Abstract: Using chemical analysis determine the origin of wines
Data Set Characteristics:
Multivariate
Number of Instances: 178
Attribute Characteristics: Integer, Real
Number of Attributes: 13
Source: Kaggle
Original Owners:
Forina, M. et al, PARVUS - An Extendible Package for Data Exploration, Classification and Correlation. Institute of Pharmaceutical and Food Analysis and Technologies, Via Brigata Salerno, 16147 Genoa, Italy.
Data Set Information:
These data are the results of a chemical analysis of wines grown in the same region in Italy but derived from three different cultivars.

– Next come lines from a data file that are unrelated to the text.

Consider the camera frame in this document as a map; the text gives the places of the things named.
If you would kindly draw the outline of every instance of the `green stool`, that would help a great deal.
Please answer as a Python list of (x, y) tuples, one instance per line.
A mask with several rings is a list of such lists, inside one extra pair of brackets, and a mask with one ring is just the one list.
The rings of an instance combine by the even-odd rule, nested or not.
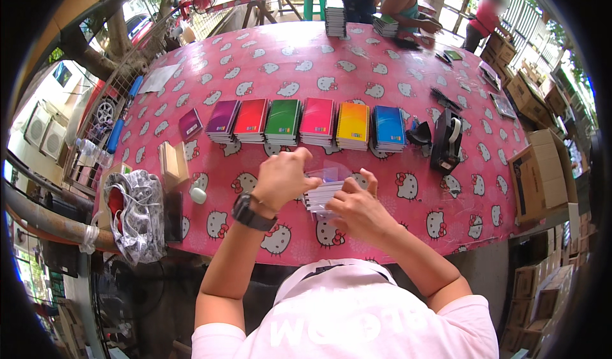
[(327, 0), (319, 0), (319, 11), (312, 11), (315, 0), (304, 0), (304, 20), (312, 21), (312, 14), (319, 14), (321, 20), (325, 20), (325, 3)]

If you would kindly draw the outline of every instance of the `plastic water bottle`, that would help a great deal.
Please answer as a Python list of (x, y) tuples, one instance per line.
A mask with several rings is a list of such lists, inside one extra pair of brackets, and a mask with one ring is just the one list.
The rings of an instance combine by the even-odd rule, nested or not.
[(93, 158), (95, 162), (105, 168), (110, 168), (113, 163), (113, 156), (107, 151), (100, 149), (95, 143), (85, 139), (76, 139), (75, 145), (85, 156)]

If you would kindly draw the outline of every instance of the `cloth bag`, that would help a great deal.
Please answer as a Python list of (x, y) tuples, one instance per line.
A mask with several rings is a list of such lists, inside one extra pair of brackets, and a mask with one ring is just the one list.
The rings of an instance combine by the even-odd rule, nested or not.
[[(123, 210), (113, 214), (108, 202), (111, 195), (118, 195), (115, 190), (123, 196)], [(103, 202), (111, 214), (114, 240), (129, 263), (151, 263), (166, 255), (164, 190), (156, 175), (143, 170), (109, 174)]]

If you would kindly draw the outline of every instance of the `wheel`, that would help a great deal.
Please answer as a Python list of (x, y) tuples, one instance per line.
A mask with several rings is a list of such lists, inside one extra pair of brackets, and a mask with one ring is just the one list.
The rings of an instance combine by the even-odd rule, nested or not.
[(114, 118), (115, 103), (108, 98), (102, 99), (94, 112), (94, 124), (104, 123)]

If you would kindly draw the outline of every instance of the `yellow notebook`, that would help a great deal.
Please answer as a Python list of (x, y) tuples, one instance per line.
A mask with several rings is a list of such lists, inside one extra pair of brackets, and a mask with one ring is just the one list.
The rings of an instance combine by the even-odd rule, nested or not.
[(370, 107), (355, 103), (340, 105), (337, 139), (367, 142), (369, 130)]

The analysis determined the quantities of 13 constituents found in each of the three types of wines.
The attributes are (dontated by Riccardo Leardi, riclea '@' anchem.unige.it )
- Alcohol
- Malic acid
- Ash
- Alcalinity of ash
- Magnesium
- Total phenols
- Flavanoids
- Nonflavanoid phenols
- Proanthocyanins
- Color intensity
- Hue
- OD280/OD315 of diluted wines
- Proline
Because there are so many attributes contributing to the wine quality, It is dificult to process these data. So for that I seeked help of PCA.

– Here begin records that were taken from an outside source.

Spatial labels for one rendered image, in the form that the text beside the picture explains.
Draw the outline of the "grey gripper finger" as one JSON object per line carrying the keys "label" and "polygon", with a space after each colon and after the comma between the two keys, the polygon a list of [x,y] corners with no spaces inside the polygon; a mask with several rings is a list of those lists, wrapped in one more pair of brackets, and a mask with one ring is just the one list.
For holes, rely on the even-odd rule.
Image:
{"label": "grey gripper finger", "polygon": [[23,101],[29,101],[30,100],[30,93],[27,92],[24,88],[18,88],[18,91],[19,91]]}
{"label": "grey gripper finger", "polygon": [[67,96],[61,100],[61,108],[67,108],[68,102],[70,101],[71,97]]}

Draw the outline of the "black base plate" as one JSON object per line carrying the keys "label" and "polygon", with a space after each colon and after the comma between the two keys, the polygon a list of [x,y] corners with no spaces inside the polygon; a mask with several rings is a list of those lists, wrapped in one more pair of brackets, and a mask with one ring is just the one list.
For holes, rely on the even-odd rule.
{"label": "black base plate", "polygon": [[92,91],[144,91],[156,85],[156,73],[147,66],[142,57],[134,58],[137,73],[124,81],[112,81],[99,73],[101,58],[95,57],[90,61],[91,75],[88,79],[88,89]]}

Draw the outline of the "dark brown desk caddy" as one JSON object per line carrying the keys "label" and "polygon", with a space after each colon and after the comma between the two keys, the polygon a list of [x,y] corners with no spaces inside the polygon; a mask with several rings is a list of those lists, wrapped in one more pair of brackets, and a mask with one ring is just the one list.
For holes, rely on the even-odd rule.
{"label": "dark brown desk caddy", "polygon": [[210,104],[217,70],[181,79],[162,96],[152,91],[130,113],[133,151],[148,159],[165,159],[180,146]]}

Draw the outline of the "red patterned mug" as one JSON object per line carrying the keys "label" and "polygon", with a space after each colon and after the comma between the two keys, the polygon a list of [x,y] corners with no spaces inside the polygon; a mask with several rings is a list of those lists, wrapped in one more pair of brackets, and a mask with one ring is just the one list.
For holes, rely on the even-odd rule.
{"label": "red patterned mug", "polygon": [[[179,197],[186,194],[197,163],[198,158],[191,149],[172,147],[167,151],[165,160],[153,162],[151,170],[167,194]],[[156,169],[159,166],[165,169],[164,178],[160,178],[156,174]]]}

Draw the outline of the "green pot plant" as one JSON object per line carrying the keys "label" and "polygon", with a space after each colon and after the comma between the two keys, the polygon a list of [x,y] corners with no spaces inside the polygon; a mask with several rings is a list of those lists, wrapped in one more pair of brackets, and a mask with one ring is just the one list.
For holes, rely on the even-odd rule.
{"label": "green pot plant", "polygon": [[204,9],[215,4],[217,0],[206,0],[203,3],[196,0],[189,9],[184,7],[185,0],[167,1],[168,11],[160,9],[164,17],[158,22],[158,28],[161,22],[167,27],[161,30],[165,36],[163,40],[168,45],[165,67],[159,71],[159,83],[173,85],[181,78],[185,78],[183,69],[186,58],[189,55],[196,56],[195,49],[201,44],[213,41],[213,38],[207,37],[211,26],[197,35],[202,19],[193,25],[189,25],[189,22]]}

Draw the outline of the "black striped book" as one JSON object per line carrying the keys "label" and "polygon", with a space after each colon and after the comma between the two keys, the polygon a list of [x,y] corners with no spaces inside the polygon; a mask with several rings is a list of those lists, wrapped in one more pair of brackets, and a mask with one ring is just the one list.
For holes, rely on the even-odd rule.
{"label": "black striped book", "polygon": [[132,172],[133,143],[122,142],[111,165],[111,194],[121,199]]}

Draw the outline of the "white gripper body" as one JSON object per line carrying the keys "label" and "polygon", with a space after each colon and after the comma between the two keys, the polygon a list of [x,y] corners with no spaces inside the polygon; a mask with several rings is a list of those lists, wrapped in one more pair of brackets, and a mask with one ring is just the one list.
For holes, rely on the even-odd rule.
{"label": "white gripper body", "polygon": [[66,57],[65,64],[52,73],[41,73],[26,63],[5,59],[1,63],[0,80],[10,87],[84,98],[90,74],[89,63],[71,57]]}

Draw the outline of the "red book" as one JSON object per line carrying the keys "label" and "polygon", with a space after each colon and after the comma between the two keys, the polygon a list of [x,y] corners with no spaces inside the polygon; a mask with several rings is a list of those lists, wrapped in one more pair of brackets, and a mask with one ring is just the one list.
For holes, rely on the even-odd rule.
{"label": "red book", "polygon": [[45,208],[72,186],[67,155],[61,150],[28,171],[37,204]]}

Principal Component Analysis (PCA) is a data analysis technique that provides a way of looking at and understanding data which is very high dimensional. In other words, PCA can be applied to data that has a large number of variables. There is a common misconception that PCA can only be used on data that is in a certain form.
After learning about ins and outs of data. I have come up with following Assumptions.
- Kmeans clustring and Agglomerative Clustering was ideal to predict the wine quality.
- There are 3 quality of wine are found in dataset.
- colour intensity and alcohol is highly correlated with wine quality.